→ **TASK TO COMPLETE**: Take each line of the data that contains the string "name" and copy it.

----------------

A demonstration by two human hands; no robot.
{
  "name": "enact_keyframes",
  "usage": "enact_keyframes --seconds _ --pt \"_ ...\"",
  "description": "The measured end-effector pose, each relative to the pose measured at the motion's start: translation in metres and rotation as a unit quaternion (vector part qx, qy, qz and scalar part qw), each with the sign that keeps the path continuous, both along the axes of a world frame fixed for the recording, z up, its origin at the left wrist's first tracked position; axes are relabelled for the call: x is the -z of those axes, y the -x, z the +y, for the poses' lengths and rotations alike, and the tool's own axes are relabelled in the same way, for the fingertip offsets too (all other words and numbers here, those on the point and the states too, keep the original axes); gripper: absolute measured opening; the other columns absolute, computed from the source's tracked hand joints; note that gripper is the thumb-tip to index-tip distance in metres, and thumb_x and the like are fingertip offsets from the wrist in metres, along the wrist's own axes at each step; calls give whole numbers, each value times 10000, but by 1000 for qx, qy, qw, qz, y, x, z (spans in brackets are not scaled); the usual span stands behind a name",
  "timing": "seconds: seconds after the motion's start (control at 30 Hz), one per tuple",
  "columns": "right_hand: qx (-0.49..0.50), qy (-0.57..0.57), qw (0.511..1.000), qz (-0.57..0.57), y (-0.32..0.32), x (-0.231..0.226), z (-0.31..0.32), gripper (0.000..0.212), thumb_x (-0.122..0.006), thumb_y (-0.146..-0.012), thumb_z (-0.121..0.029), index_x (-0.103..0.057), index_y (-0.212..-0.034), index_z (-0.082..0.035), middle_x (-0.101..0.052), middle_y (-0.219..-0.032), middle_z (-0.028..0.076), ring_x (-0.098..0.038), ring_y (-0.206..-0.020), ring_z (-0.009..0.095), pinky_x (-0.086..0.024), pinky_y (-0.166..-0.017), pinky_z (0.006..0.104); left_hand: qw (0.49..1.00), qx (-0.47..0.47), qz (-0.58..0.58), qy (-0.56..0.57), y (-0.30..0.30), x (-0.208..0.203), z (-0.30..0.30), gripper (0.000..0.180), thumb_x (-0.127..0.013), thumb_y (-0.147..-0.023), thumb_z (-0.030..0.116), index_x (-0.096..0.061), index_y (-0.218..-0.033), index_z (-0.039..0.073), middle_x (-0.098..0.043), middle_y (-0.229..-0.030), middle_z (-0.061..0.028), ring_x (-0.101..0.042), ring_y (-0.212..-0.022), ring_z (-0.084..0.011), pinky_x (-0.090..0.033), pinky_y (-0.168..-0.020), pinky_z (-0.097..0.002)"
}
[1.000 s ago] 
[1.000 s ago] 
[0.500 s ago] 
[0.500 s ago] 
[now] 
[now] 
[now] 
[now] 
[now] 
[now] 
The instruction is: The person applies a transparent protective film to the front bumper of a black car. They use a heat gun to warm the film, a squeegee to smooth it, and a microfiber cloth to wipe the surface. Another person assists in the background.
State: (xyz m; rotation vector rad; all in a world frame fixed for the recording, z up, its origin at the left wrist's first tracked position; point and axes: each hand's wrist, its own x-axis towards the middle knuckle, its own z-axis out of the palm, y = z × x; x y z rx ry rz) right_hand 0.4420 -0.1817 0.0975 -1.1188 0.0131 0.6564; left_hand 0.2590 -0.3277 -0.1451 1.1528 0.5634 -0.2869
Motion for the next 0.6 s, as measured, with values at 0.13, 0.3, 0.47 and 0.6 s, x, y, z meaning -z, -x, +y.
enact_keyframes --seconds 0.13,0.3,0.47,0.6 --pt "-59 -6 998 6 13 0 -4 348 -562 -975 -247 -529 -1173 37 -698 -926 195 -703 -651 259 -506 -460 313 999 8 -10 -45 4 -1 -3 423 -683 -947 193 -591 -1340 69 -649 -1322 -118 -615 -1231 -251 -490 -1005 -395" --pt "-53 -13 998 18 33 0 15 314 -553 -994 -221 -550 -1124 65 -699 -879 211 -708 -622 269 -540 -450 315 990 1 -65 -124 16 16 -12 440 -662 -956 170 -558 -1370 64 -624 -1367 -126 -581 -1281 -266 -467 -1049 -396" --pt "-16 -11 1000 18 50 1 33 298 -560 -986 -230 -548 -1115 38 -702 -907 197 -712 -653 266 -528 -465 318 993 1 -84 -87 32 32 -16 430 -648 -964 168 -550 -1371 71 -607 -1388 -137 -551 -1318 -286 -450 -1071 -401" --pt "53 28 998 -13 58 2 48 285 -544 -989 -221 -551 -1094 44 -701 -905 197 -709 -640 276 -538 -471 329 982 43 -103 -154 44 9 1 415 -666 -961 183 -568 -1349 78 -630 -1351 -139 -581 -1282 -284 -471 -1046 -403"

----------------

→ **WRITTEN ANSWER**:
  "name": "enact_keyframes",
  "description": "The measured end-effector pose, each relative to the pose measured at the motion's start: translation in metres and rotation as a unit quaternion (vector part qx, qy, qz and scalar part qw), each with the sign that keeps the path continuous, both along the axes of a world frame fixed for the recording, z up, its origin at the left wrist's first tracked position; axes are relabelled for the call: x is the -z of those axes, y the -x, z the +y, for the poses' lengths and rotations alike, and the tool's own axes are relabelled in the same way, for the fingertip offsets too (all other words and numbers here, those on the point and the states too, keep the original axes); gripper: absolute measured opening; the other columns absolute, computed from the source's tracked hand joints; note that gripper is the thumb-tip to index-tip distance in metres, and thumb_x and the like are fingertip offsets from the wrist in metres, along the wrist's own axes at each step; calls give whole numbers, each value times 10000, but by 1000 for qx, qy, qw, qz, y, x, z (spans in brackets are not scaled); the usual span stands behind a name",

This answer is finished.